Requirement – Line by line, return everything in the listing exactly.

(Beginning of Dataset records)

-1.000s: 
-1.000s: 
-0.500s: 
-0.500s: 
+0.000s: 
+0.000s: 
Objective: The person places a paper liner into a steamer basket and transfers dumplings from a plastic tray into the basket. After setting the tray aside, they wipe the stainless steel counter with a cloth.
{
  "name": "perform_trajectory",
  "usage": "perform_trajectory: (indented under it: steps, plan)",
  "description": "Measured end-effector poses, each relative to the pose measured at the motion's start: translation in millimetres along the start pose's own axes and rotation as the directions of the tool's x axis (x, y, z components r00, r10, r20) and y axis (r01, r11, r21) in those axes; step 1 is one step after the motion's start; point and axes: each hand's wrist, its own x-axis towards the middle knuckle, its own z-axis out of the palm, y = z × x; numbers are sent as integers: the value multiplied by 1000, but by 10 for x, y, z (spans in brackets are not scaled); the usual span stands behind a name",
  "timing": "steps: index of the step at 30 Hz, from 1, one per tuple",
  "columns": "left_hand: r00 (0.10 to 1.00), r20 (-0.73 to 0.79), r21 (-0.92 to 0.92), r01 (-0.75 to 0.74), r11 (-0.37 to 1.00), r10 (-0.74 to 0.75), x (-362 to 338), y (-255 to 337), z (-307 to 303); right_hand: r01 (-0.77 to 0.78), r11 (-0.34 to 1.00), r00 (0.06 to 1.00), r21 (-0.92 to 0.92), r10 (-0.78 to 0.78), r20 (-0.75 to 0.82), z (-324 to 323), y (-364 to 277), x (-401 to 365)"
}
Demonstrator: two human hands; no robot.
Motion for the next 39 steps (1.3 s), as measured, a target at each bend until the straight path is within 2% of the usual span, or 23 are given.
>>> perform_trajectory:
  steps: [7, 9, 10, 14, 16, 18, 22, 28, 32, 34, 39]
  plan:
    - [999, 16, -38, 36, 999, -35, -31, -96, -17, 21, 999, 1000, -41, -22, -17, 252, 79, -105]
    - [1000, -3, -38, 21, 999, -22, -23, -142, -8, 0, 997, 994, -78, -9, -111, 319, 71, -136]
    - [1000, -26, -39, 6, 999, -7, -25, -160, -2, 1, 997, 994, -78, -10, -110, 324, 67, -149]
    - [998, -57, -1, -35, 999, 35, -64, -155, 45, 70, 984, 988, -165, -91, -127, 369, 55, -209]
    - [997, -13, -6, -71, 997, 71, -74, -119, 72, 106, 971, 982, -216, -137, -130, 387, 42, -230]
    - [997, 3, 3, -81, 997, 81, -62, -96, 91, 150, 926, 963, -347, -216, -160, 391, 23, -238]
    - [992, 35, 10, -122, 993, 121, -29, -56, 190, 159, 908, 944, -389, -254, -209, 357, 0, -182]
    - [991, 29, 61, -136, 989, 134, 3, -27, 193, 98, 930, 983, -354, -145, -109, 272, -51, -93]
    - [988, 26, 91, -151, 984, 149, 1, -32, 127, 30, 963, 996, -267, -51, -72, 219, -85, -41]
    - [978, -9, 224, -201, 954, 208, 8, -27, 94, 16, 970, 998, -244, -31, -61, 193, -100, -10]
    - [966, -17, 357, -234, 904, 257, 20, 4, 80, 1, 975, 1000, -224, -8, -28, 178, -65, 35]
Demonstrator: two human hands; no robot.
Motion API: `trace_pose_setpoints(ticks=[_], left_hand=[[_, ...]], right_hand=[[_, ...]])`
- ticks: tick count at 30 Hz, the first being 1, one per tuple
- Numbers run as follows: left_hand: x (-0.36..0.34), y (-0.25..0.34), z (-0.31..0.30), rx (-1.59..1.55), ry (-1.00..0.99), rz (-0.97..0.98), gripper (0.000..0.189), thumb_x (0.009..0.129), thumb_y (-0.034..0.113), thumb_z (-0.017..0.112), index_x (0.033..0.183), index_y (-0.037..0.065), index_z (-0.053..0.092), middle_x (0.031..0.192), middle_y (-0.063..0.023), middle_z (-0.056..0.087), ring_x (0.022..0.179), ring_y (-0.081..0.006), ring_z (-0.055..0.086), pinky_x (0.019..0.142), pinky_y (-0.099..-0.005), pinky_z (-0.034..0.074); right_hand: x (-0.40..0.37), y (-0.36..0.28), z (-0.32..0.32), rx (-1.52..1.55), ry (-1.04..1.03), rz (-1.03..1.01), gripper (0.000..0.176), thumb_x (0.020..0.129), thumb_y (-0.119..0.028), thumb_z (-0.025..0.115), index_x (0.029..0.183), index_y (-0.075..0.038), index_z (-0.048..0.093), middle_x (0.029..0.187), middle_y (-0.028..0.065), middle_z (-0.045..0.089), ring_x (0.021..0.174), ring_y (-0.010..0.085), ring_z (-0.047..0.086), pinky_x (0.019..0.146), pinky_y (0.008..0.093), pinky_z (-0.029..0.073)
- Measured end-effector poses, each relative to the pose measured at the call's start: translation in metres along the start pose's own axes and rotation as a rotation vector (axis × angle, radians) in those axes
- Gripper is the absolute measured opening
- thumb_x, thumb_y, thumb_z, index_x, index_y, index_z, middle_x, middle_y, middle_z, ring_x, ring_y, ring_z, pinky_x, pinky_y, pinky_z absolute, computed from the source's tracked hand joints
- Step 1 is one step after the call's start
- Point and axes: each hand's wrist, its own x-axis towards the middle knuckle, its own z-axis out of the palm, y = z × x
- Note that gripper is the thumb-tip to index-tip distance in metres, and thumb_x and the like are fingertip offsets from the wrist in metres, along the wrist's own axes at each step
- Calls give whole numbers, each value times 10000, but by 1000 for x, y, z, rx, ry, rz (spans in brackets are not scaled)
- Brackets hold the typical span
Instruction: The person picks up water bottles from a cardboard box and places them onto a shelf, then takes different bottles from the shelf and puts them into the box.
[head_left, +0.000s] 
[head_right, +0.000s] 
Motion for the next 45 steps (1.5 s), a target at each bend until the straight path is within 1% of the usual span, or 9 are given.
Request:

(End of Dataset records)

Result below –
-1.000s: 
-1.000s: 
-0.500s: 
-0.500s: 
+0.000s: 
+0.000s: 
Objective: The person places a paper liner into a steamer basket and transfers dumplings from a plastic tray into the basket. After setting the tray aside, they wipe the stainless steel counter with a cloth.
{
  "name": "perform_trajectory",
  "usage": "perform_trajectory: (indented under it: steps, plan)",
  "description": "Measured end-effector poses, each relative to the pose measured at the motion's start: translation in millimetres along the start pose's own axes and rotation as the directions of the tool's x axis (x, y, z components r00, r10, r20) and y axis (r01, r11, r21) in those axes; step 1 is one step after the motion's start; point and axes: each hand's wrist, its own x-axis towards the middle knuckle, its own z-axis out of the palm, y = z × x; numbers are sent as integers: the value multiplied by 1000, but by 10 for x, y, z (spans in brackets are not scaled); the usual span stands behind a name",
  "timing": "steps: index of the step at 30 Hz, from 1, one per tuple",
  "columns": "left_hand: r00 (0.10 to 1.00), r20 (-0.73 to 0.79), r21 (-0.92 to 0.92), r01 (-0.75 to 0.74), r11 (-0.37 to 1.00), r10 (-0.74 to 0.75), x (-362 to 338), y (-255 to 337), z (-307 to 303); right_hand: r01 (-0.77 to 0.78), r11 (-0.34 to 1.00), r00 (0.06 to 1.00), r21 (-0.92 to 0.92), r10 (-0.78 to 0.78), r20 (-0.75 to 0.82), z (-324 to 323), y (-364 to 277), x (-401 to 365)"
}
Demonstrator: two human hands; no robot.
Motion for the next 39 steps (1.3 s), as measured, a target at each bend until the straight path is within 2% of the usual span, or 23 are given.
>>> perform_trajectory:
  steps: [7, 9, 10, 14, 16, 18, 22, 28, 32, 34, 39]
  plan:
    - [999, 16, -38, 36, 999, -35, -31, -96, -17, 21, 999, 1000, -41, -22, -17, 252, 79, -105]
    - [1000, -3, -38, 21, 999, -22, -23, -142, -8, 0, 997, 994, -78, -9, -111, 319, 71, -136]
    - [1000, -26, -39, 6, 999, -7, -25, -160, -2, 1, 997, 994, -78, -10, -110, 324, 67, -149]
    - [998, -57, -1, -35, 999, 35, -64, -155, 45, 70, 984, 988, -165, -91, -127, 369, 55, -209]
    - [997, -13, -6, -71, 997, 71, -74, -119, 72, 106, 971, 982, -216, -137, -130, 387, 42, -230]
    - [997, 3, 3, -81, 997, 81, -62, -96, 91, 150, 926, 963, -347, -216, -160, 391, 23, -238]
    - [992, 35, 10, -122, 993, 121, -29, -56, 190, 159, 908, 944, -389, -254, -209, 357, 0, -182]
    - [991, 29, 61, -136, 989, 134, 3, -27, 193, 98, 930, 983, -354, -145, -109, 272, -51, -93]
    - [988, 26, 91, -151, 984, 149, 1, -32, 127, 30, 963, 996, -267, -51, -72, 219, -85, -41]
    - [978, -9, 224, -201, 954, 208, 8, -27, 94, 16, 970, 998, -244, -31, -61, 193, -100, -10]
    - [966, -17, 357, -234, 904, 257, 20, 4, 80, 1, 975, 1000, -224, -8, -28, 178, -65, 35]
Demonstrator: two human hands; no robot.
Motion API: `trace_pose_setpoints(ticks=[_], left_hand=[[_, ...]], right_hand=[[_, ...]])`
- ticks: tick count at 30 Hz, the first being 1, one per tuple
- Numbers run as follows: left_hand: x (-0.36..0.34), y (-0.25..0.34), z (-0.31..0.30), rx (-1.59..1.55), ry (-1.00..0.99), rz (-0.97..0.98), gripper (0.000..0.189), thumb_x (0.009..0.129), thumb_y (-0.034..0.113), thumb_z (-0.017..0.112), index_x (0.033..0.183), index_y (-0.037..0.065), index_z (-0.053..0.092), middle_x (0.031..0.192), middle_y (-0.063..0.023), middle_z (-0.056..0.087), ring_x (0.022..0.179), ring_y (-0.081..0.006), ring_z (-0.055..0.086), pinky_x (0.019..0.142), pinky_y (-0.099..-0.005), pinky_z (-0.034..0.074); right_hand: x (-0.40..0.37), y (-0.36..0.28), z (-0.32..0.32), rx (-1.52..1.55), ry (-1.04..1.03), rz (-1.03..1.01), gripper (0.000..0.176), thumb_x (0.020..0.129), thumb_y (-0.119..0.028), thumb_z (-0.025..0.115), index_x (0.029..0.183), index_y (-0.075..0.038), index_z (-0.048..0.093), middle_x (0.029..0.187), middle_y (-0.028..0.065), middle_z (-0.045..0.089), ring_x (0.021..0.174), ring_y (-0.010..0.085), ring_z (-0.047..0.086), pinky_x (0.019..0.146), pinky_y (0.008..0.093), pinky_z (-0.029..0.073)
- Measured end-effector poses, each relative to the pose measured at the call's start: translation in metres along the start pose's own axes and rotation as a rotation vector (axis × angle, radians) in those axes
- Gripper is the absolute measured opening
- thumb_x, thumb_y, thumb_z, index_x, index_y, index_z, middle_x, middle_y, middle_z, ring_x, ring_y, ring_z, pinky_x, pinky_y, pinky_z absolute, computed from the source's tracked hand joints
- Step 1 is one step after the call's start
- Point and axes: each hand's wrist, its own x-axis towards the middle knuckle, its own z-axis out of the palm, y = z × x
- Note that gripper is the thumb-tip to index-tip distance in metres, and thumb_x and the like are fingertip offsets from the wrist in metres, along the wrist's own axes at each step
- Calls give whole numbers, each value times 10000, but by 1000 for x, y, z, rx, ry, rz (spans in brackets are not scaled)
- Brackets hold the typical span
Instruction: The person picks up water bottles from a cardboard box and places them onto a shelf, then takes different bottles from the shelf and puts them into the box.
[head_left, +0.000s] 
[head_right, +0.000s] 
Motion for the next 45 steps (1.5 s), a target at each bend until the straight path is within 1% of the usual span, or 9 are given.
Request:

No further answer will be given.